* **Work required**
Your reply should be one number: how many lines of the material contain the word "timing".

※

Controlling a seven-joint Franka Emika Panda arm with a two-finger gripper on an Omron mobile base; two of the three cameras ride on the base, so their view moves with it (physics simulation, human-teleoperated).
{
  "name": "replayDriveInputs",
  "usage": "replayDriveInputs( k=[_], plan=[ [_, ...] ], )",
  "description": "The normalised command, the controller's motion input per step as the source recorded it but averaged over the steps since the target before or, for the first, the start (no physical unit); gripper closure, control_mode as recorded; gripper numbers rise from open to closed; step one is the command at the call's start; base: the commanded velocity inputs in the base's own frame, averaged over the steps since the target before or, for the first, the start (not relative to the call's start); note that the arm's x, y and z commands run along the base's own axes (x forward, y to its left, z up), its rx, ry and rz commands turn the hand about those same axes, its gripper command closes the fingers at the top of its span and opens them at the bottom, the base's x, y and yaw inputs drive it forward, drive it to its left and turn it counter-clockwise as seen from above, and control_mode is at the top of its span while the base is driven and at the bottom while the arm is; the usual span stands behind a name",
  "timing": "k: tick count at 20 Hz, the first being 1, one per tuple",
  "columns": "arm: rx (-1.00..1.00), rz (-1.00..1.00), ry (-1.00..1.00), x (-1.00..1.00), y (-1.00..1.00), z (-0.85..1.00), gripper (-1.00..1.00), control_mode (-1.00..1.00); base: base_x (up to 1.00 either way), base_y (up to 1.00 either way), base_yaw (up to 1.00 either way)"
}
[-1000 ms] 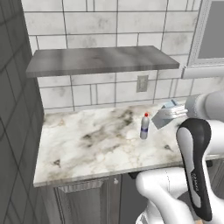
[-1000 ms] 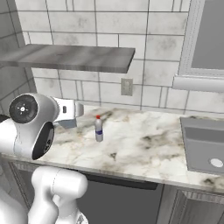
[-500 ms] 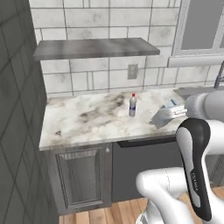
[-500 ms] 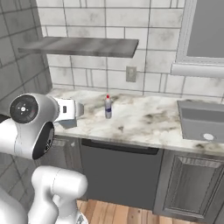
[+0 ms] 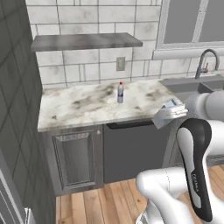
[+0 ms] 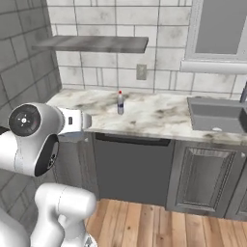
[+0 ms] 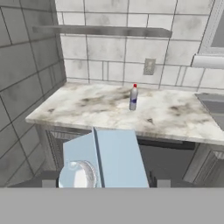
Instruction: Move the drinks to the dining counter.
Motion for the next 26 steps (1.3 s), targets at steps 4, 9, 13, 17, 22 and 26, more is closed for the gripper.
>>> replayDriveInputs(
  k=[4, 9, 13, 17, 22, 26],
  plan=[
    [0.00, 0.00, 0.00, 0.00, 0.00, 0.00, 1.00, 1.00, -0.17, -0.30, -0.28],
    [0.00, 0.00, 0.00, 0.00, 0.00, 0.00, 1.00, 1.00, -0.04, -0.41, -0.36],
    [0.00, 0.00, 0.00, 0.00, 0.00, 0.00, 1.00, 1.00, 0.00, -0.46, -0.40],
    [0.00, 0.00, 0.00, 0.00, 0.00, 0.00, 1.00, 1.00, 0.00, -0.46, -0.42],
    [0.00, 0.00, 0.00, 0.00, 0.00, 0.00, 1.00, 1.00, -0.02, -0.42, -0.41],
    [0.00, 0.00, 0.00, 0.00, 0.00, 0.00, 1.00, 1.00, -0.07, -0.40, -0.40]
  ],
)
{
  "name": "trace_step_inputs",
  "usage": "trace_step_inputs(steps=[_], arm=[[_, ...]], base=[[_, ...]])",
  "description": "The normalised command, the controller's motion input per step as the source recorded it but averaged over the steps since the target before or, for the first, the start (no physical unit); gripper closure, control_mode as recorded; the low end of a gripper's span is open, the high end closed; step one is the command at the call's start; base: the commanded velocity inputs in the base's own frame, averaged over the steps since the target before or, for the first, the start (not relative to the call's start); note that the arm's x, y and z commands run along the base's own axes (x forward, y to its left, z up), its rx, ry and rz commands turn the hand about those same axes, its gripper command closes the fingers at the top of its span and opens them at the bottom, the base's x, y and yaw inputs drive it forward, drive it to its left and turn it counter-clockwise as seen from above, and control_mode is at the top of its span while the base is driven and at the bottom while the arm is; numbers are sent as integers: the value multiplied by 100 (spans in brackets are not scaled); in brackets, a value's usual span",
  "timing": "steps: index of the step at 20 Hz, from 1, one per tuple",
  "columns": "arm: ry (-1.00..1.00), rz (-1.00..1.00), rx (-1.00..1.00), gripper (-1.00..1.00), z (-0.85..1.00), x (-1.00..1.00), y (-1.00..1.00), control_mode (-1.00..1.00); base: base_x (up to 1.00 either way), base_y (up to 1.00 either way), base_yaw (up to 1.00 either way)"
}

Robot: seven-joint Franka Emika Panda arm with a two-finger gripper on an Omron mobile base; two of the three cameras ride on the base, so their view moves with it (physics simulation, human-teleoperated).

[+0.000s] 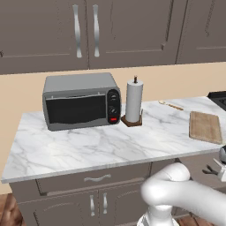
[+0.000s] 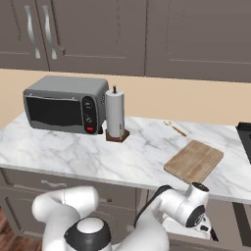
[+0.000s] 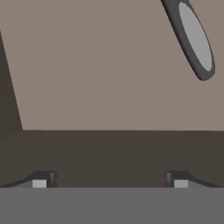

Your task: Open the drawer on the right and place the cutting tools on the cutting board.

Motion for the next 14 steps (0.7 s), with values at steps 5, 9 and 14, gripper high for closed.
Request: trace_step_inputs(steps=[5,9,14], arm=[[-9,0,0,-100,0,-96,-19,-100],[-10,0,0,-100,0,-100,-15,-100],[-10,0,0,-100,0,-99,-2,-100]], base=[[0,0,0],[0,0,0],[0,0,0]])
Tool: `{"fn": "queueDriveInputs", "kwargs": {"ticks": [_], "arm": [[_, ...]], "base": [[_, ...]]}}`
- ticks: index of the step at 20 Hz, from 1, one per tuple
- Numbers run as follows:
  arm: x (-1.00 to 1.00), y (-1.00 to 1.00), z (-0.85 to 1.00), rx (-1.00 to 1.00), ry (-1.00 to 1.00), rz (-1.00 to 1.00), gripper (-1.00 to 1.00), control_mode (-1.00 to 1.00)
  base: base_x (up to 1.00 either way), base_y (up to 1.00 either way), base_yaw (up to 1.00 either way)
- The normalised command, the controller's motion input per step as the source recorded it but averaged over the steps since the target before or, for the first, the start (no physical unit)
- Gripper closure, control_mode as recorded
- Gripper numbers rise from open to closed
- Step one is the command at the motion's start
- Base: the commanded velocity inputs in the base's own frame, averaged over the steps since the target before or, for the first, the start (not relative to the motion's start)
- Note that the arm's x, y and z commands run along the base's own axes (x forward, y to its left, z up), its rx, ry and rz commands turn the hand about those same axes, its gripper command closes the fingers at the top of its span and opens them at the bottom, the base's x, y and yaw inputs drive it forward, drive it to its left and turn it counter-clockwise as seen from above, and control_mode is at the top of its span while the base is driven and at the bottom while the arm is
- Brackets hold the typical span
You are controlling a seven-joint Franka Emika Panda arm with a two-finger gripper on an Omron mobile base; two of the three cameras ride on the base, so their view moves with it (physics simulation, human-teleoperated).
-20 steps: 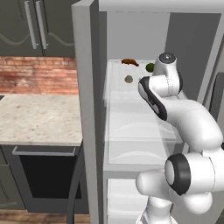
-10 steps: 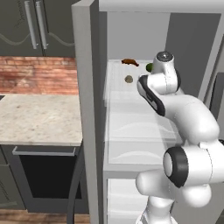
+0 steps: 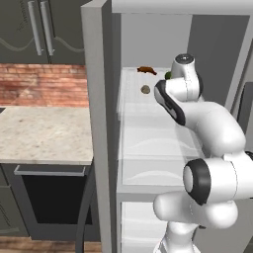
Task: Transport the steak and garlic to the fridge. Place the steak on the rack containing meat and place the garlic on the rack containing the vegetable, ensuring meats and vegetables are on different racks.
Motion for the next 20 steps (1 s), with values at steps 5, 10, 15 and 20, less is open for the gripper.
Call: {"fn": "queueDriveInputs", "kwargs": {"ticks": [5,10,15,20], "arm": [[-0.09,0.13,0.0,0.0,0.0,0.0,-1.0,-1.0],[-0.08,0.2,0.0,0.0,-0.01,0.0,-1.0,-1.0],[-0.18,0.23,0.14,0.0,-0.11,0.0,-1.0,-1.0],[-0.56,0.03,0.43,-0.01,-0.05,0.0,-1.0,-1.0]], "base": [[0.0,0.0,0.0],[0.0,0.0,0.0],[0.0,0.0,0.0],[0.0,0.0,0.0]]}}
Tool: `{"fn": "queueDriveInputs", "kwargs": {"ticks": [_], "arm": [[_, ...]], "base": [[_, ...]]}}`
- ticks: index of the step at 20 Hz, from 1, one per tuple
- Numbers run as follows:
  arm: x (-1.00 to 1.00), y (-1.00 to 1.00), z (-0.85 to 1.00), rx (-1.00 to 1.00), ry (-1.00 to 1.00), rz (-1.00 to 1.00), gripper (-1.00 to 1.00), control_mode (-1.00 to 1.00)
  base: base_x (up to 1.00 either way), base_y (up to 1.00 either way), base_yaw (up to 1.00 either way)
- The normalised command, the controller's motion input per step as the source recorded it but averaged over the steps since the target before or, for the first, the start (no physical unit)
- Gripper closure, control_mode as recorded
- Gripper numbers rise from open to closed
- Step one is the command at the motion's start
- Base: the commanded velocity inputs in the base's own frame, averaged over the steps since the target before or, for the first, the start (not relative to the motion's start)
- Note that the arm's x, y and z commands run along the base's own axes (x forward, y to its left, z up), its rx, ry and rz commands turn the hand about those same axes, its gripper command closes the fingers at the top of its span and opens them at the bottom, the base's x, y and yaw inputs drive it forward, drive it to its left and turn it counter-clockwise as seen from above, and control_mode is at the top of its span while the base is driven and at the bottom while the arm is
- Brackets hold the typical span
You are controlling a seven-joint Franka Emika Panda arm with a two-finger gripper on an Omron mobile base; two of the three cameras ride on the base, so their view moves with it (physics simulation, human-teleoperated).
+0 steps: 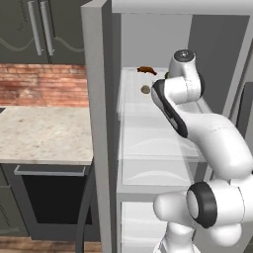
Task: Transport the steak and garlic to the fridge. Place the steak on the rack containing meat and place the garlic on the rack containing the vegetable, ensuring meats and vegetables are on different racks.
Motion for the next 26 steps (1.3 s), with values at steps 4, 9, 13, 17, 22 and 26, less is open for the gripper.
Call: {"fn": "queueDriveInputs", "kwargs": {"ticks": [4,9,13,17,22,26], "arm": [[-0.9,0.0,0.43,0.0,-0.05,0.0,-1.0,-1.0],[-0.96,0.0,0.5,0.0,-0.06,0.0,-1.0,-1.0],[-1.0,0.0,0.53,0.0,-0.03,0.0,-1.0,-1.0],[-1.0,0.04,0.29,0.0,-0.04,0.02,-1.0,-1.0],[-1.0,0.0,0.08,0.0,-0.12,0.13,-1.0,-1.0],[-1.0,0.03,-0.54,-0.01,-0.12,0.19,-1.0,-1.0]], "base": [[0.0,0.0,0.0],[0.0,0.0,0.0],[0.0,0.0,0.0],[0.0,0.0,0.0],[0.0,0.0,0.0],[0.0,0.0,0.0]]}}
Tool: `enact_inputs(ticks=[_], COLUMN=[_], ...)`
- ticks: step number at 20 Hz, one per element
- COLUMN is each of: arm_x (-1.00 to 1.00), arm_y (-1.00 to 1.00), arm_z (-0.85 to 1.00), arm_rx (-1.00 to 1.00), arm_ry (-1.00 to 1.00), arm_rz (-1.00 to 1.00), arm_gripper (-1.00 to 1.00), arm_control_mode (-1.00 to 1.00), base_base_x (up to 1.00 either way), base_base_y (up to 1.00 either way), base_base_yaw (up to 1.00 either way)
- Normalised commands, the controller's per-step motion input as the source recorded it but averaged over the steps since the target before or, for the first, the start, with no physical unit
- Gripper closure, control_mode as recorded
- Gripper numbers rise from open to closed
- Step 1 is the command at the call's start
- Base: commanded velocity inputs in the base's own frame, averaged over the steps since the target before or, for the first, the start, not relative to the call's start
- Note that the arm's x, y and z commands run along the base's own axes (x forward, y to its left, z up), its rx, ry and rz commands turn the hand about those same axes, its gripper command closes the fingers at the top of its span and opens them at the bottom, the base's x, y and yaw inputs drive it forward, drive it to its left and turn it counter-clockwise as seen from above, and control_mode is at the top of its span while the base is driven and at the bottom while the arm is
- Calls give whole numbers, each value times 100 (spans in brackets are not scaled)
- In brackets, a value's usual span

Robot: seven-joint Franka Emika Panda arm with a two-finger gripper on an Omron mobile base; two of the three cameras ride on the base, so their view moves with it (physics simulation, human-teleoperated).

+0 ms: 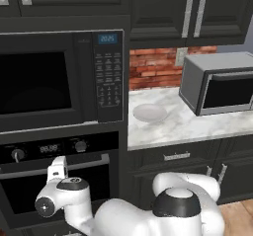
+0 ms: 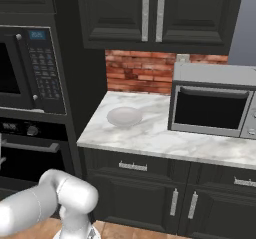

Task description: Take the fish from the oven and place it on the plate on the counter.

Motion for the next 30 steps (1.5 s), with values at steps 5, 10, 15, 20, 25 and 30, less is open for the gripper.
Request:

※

* **Problem solution**
2